Multiprocessing in Julia: writing a module

8 minute read

In this tutorial I will show you an example of how you can create a module in Julia which implements multiprocessing. We will then see a case example where multiprocessing can be used to speed up physical computations.

Introduction

Multiprocessing is a method of computing in which different parts of a task are distributed between two or more similar central processing units, allowing the computer to complete operations more quickly and to handle larger, more complex procedures.

~merriam-webster.com

This is exactly why we want to implement multiprocessing: let’s suppose we want to compute the value of a function (for example sin(x)) over a series of points (which is an array). In Julia this can be simply done using sin.(x), where x is an array of numbers, but doing so I would only make use of a little part of the computational power which a modern computer have.

In the case where we need to map a function over a series of values (often called an embarrassingly parallel problem) there’s no point in calculating one value at time if we can compute many value in parallel and that’s what we are going to do.

Calculating some values in parallel means that each CPU in our computer gets to compute one value, which means that if we have 4 CPUs we can map our function up to 4 times faster!

I suggest you that you take a look at the official documentation before further delving in this tutorial as I will assume that you have a basic understanding of the available functions. Furthermore I will only deal with distributed for loops, but the techniques described in this simple tutorial can be applied also to more complex modules.

Let’s generate a package

To get started I will show you how you can create a package containing a module.

Open the REPL, navigate to the folder of your project and type:

] generate TestModule1

With ] you will open the pkg manager and then you will create a package/project called TestModule1.

image-center

Next we need to activate the project typing

activate ./TestModule1

image-center

and install the packages needed for this tutorial

add Distributed SharedArrays ProgressMeter Interpolations

Than you can exit the package manager by pressing the backspace.

Create a module

If you take a look at you project structure you will see that a new folder called TestModule1 has been created and that inside the folder src there is a file called TestModule1.jl which is our soon to be Julia module! image-center Open it and modify it as follows:

module TestModule1

export func1, print_nprocs

using Distributed
using SharedArrays
using ProgressMeter
using Interpolations

function func1()
    n = 200000
    arr = SharedArray{Float64}(n)
    @sync @distributed for i = 1:n
        arr[i] = i^2
    end
    res = sum(arr)
    return res
end

function print_nprocs()
    return nworkers()
end

We have defined two functions: func1 and print_nprocs. print_nprocs is pretty straight forward: it prints the number of active workers (i.e. the number of units available for parallel computations). It will be useful in order to check if we have instantiated everything correctly.

func1 creates a SharedArray (i.e. an array which is shared between all the parallel process and which can be modified by each worker) which is filled with n=200000 random values and then it sums the content of the array.
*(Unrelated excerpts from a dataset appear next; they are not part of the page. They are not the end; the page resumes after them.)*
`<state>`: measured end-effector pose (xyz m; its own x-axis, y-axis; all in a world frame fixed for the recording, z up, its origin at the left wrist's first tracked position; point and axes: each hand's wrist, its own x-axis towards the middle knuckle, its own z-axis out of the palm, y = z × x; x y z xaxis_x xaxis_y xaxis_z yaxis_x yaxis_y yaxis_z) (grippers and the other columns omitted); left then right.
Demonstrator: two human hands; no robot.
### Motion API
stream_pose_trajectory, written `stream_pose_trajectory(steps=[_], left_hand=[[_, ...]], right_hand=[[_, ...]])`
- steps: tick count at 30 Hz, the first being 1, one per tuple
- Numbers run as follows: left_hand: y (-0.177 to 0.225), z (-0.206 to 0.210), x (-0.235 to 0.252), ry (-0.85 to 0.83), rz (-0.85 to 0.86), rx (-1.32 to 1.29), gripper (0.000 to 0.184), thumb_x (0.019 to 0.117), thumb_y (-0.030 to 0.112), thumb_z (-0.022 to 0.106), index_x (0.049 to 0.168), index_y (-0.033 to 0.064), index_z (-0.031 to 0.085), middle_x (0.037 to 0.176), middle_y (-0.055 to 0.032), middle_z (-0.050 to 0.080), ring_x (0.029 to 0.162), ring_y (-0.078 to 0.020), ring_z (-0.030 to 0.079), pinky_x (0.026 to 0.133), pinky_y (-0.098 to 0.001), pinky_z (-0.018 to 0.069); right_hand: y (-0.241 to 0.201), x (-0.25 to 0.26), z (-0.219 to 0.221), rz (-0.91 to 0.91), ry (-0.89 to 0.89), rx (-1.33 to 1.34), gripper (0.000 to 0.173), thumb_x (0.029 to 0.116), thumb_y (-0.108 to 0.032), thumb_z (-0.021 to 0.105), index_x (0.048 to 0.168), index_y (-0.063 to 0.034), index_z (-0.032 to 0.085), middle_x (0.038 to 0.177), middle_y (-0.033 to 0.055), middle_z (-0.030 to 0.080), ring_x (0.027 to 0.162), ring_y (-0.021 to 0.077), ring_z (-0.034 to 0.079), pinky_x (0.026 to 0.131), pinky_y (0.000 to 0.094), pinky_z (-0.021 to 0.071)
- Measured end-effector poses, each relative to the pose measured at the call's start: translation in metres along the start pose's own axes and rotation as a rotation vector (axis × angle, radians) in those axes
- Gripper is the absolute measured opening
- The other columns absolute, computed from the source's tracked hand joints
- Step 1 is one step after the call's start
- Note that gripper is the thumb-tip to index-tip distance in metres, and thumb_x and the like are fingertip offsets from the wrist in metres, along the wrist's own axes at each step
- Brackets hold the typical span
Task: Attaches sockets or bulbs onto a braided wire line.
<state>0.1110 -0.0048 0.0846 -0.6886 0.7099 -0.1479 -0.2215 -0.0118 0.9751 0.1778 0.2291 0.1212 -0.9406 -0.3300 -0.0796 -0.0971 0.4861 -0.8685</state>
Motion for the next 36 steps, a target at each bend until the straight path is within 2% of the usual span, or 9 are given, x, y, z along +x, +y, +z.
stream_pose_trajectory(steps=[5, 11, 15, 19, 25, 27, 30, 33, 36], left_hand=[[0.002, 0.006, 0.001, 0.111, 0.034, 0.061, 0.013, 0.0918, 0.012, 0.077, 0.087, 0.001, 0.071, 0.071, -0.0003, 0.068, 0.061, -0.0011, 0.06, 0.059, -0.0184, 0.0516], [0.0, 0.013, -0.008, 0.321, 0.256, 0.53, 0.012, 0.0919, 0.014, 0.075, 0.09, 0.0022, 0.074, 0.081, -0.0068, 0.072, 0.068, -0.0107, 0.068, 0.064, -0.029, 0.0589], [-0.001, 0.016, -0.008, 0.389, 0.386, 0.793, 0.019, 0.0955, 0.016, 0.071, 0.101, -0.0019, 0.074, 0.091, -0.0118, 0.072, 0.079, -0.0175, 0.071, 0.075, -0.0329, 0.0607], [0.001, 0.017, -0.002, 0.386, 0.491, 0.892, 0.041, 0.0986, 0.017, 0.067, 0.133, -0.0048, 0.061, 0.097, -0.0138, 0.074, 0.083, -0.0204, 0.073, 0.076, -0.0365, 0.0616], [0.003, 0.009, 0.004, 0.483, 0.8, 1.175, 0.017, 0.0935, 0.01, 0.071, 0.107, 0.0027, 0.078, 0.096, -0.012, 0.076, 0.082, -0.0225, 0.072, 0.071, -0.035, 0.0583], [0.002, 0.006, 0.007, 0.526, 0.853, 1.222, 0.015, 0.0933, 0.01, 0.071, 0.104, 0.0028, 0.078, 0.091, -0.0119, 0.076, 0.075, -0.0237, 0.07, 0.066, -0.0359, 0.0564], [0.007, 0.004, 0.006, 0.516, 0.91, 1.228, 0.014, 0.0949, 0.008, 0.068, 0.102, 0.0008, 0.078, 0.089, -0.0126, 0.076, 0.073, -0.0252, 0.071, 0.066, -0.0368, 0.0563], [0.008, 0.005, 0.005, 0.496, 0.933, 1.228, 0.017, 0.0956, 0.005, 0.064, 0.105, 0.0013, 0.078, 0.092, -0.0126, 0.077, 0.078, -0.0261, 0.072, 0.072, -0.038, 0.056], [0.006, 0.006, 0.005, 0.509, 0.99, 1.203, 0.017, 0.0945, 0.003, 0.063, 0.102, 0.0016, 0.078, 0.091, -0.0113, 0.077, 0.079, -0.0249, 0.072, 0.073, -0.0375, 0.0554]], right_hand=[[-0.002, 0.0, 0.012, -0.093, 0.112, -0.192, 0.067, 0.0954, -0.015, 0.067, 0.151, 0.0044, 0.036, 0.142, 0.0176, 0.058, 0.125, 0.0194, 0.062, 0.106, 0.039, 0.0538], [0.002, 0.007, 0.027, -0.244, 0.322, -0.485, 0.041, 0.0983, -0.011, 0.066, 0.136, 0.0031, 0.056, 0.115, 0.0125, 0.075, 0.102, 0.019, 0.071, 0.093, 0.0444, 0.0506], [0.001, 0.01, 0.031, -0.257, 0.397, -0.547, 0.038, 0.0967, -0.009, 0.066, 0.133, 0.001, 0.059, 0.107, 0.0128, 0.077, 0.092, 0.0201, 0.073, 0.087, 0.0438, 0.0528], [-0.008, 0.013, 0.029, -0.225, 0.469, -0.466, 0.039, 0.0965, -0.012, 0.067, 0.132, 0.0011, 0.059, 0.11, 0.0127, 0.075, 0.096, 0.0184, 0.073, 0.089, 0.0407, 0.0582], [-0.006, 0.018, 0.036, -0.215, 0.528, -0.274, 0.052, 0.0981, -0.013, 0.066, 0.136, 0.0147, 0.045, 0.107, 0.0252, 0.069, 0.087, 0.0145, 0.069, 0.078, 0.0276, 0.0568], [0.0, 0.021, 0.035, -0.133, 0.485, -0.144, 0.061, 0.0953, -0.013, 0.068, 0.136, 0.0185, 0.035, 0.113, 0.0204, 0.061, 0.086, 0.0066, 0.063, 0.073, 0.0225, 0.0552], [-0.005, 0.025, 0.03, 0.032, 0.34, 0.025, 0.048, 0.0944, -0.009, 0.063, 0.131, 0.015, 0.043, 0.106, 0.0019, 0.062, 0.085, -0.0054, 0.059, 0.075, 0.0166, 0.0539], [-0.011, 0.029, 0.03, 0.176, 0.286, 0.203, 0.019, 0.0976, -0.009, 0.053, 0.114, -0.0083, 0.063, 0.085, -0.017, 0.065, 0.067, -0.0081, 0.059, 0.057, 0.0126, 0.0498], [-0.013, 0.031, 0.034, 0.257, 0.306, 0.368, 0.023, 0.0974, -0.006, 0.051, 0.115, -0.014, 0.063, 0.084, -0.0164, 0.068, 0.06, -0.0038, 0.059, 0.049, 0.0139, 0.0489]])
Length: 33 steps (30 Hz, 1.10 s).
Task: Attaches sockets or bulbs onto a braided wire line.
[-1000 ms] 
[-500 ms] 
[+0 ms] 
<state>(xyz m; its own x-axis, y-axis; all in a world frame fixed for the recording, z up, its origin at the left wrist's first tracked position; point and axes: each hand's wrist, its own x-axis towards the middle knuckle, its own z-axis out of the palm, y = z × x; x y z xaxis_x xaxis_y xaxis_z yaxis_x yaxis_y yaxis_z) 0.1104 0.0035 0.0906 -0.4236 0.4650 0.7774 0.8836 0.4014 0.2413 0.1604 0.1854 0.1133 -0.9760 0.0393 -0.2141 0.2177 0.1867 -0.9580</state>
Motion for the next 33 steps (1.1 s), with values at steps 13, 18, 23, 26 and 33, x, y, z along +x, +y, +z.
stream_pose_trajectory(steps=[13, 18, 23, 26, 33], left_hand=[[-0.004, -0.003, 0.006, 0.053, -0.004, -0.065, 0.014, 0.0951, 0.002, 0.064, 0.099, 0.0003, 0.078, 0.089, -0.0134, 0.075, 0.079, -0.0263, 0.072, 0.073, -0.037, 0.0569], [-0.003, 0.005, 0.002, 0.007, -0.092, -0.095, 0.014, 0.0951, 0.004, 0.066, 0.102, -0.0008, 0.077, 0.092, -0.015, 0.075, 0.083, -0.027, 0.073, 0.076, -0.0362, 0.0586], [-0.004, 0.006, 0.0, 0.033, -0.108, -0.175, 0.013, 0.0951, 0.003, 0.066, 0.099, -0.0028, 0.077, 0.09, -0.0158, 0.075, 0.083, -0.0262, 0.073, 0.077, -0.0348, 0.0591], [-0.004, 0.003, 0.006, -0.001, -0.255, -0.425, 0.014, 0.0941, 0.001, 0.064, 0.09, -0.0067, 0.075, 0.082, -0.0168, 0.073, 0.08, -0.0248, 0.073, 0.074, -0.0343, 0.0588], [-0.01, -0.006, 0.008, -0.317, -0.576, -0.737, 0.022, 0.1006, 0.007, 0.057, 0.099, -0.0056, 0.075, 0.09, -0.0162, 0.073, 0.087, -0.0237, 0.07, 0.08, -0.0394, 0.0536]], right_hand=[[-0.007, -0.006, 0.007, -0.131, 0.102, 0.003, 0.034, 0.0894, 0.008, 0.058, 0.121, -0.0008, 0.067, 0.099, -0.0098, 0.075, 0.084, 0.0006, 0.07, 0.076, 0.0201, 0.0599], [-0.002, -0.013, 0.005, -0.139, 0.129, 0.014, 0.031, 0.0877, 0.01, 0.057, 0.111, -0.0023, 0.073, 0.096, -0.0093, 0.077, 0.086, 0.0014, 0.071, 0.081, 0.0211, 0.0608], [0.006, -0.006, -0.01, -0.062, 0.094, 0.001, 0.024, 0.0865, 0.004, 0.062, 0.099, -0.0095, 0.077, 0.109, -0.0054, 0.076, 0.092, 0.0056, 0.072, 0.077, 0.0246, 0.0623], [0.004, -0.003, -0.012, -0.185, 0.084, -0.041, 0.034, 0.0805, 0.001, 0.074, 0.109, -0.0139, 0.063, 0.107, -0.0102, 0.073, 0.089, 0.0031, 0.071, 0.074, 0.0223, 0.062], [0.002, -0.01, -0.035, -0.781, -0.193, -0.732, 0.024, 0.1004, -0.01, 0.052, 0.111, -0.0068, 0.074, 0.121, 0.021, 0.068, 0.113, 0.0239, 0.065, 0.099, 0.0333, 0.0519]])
This is not the most efficient way possible to implement the summation, as @distributed can (and should) be used to perform the reduction via @distributed (+) for, but in this way I wouldn’t have the occasion to show you how SharedArrays work.
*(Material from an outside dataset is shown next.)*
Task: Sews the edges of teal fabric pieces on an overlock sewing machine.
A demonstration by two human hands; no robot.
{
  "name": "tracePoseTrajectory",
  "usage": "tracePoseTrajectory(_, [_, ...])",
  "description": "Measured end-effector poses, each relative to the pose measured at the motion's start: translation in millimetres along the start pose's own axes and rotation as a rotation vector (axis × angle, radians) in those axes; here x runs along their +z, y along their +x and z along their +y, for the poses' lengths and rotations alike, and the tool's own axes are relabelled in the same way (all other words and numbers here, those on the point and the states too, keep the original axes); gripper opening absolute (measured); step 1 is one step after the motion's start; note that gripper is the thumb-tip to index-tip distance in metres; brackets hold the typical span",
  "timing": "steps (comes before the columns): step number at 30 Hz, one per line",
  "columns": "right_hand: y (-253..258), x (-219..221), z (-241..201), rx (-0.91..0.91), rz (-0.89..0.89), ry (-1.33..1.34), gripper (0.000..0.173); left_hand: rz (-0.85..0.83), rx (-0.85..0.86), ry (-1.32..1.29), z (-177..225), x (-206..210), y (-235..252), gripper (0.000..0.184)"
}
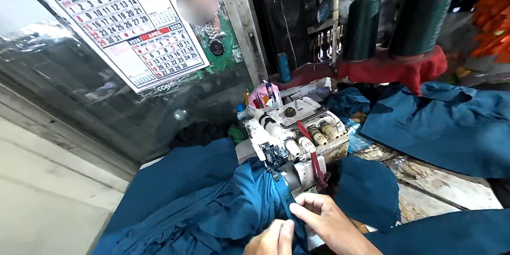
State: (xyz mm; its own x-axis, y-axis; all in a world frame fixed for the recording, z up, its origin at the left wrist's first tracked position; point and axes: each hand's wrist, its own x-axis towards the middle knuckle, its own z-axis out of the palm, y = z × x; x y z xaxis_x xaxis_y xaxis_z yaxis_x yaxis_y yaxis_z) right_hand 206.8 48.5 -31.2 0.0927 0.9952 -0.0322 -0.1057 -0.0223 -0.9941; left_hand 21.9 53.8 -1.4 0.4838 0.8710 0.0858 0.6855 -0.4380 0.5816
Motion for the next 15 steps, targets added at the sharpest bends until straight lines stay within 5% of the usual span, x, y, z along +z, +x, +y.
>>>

That’s it, we have implemented a function which uses parallel processing. For such class of problems using distributed computing techniques in Julia is as easy as this! Convenient, don’t you think?

Now that we have created a module which uses parallel processing, we need to call the module from a script and test it!

Create a file called test.jl at the root of the project directory. Your project tree should look like this:

image-center

In test.jl write the following lines of code:

using Distributed
addprocs(2)

@everywhere using Pkg
@everywhere Pkg.activate("./julia-multiprocessing/TestModule1")

@everywhere using TestModule1

#%%
print_nprocs()

func1()

First we import Distributed, then we add 2 workers (supposing my machine has at least 2 CPU cores).

Now comes the most important part of this guide, which took me a little while to figure out and which is the reason why I decided to write this tutorial.

We need to define the functions/modules which we need to use @everywhere so that they can be used by each worker. We first import Pkg, then we activate the environment @everywhere and import TestModule1 @everywhere (have I already mentioned that you need to define everything @everywhere?)

Aaaand we are ready, let’s call the two functions which we have written and test whether they work as intended!

>>>print_nprocs()
2
>>>func1()
2.6666866667e15

If you follow this work-flow you have to simply write your functions as you would do for “standard” programs and add @distributed where needed to parallelize your loops. You don’t need to focus on which function is defined where, as every function inside the module will be loaded @everywhere.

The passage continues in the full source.